Sylvain Lafrance, vice-président des services français de Radio-Canada, a bien suivi le plan de communication établi pour faire passer son message au journaliste Paul Cauchon, le 30 janvier 2007. Mais le mot «voyou» n'apparaissait pas dans ce plan.

C'est ce qui ressort du témoignage que Guylaine Bergeron, responsable des relations publiques à Radio-Canada, a livré, hier, dans ce procès en diffamation intenté par le grand patron de l'empire Quebecor, Pierre Karl Péladeau. Ce dernier réclame 700 000$ en dommages à M. Lafrance, pour cette phrase parue dans Le Devoir: «Il (Pierre Karl Péladeau) se promène comme un voyou, et il est en train de faire dérailler un des systèmes télévisuels qui a le plus de succès dans le monde.»

«Trajectoire» d'entrevue

En janvier 2007, Quebecor venait d'annoncer qu'il suspendait ses paiements au Fonds canadien de télévision, emboîtant ainsi le pas à Shaw, un autre câblodistributeur. Ils n'étaient pas d'accord avec le fonctionnement du Fonds. Ce manque à gagner créait beaucoup d'incertitude, voire de la panique dans le milieu de la télévision. Mécontents, les dirigeants de Radio-Canada se sont réunis et ont décidé de réagir dans une entrevue. Le journaliste Paul Cauchon a été choisi, car il avait bien suivi le dossier. Mme Bergeron et M. Lafrance ont convenu préalablement entre eux d'une «trajectoire» d'entrevue, qui devait porter quatre messages: 1: Le Fonds ne donne pas d'argent à Radio-Canada, il finance les producteurs privés. 2: Vidéotron verse 18 millions au Fonds, qui en reverse autant à TVA. 3: Le caractère unilatéral de la décision de Quebecor mettait en danger l'équilibre du Fonds et 4: C'était une attaque sans respect à la loi de la radiodiffusion.

En lisant l'article du Devoir, le 31 janvier au matin, Mme Bergeron a été bien aise de constater que les quatre messages clés étaient passés.
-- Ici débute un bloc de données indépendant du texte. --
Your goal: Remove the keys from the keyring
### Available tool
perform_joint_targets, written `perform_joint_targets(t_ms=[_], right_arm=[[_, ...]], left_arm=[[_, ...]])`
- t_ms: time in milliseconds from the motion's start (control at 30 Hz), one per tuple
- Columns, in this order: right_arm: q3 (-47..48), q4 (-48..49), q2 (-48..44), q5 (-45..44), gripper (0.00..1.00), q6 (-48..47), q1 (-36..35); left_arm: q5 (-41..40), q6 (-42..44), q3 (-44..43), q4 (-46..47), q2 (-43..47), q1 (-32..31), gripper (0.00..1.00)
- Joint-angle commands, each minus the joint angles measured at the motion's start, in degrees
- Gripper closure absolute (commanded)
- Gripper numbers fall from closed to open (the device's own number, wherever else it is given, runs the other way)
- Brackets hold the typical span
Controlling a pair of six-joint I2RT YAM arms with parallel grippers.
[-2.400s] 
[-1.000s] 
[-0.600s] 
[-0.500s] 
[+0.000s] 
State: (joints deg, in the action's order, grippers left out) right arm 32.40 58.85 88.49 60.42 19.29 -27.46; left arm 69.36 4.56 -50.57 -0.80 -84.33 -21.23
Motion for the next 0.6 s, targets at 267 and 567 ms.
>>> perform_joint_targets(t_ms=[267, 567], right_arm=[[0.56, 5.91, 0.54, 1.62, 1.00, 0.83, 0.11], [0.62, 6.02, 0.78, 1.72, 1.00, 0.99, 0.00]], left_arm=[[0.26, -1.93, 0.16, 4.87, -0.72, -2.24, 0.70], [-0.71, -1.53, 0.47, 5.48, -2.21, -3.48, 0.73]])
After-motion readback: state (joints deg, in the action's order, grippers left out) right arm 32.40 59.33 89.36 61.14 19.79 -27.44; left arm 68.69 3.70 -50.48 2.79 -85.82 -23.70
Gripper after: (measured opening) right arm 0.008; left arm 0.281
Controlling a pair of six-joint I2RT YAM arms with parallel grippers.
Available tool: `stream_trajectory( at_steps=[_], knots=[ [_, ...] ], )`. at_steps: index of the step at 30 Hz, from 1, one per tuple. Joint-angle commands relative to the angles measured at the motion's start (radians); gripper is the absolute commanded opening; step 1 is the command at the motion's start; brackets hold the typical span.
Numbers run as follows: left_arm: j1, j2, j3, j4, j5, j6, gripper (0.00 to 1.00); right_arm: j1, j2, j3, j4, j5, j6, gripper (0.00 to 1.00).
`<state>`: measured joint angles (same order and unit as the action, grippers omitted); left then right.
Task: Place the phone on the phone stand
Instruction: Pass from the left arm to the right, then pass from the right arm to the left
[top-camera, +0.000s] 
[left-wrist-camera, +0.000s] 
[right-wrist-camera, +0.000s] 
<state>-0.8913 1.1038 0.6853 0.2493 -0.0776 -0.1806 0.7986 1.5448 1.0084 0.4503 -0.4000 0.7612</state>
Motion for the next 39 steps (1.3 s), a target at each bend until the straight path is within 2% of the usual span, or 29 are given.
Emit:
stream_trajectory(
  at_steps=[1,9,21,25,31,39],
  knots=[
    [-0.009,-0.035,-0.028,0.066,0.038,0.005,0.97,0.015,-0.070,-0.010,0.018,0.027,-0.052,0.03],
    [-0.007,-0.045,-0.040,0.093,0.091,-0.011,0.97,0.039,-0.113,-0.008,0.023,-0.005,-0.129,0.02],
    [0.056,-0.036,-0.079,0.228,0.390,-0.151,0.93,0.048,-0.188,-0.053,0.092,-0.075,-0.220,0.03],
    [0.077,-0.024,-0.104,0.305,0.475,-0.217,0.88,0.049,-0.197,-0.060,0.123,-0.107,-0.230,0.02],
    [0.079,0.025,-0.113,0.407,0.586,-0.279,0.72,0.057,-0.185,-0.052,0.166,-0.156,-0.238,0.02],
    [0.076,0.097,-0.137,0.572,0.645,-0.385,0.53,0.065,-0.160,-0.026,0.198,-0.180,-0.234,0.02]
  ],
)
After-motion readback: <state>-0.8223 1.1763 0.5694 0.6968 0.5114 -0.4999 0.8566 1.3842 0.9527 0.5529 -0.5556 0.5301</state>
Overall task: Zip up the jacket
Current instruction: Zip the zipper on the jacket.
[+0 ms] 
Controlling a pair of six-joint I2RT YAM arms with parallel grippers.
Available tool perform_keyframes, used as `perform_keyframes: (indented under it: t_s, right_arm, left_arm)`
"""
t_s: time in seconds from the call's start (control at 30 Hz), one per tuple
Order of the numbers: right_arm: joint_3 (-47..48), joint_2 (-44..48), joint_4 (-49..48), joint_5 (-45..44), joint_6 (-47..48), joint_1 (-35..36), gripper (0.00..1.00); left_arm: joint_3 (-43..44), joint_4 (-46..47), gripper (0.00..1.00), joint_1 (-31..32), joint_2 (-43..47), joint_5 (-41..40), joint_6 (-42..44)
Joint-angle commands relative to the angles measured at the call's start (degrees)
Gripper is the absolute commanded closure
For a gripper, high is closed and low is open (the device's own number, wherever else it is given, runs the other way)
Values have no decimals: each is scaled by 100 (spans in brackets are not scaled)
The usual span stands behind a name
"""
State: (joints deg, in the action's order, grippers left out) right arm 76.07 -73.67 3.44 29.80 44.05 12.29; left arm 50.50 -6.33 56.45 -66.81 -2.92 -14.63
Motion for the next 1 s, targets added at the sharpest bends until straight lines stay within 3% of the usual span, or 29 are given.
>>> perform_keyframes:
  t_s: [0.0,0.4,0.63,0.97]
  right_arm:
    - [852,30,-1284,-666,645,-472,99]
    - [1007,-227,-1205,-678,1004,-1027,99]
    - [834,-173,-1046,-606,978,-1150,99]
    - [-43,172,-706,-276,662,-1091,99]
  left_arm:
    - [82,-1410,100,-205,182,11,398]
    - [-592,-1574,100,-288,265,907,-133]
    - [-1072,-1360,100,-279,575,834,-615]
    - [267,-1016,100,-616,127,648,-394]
En ce qui concerne le mot «voyou», Mme Bergeron a communiqué avec M. Lafrance pour lui conseiller dans les entrevues à venir de «s'éloigner de l'individu» pour s'en tenir au geste, au comportement.

Le procès se poursuit aujourd'hui. Un expert linguiste doit venir témoigner au sujet du mot «voyou».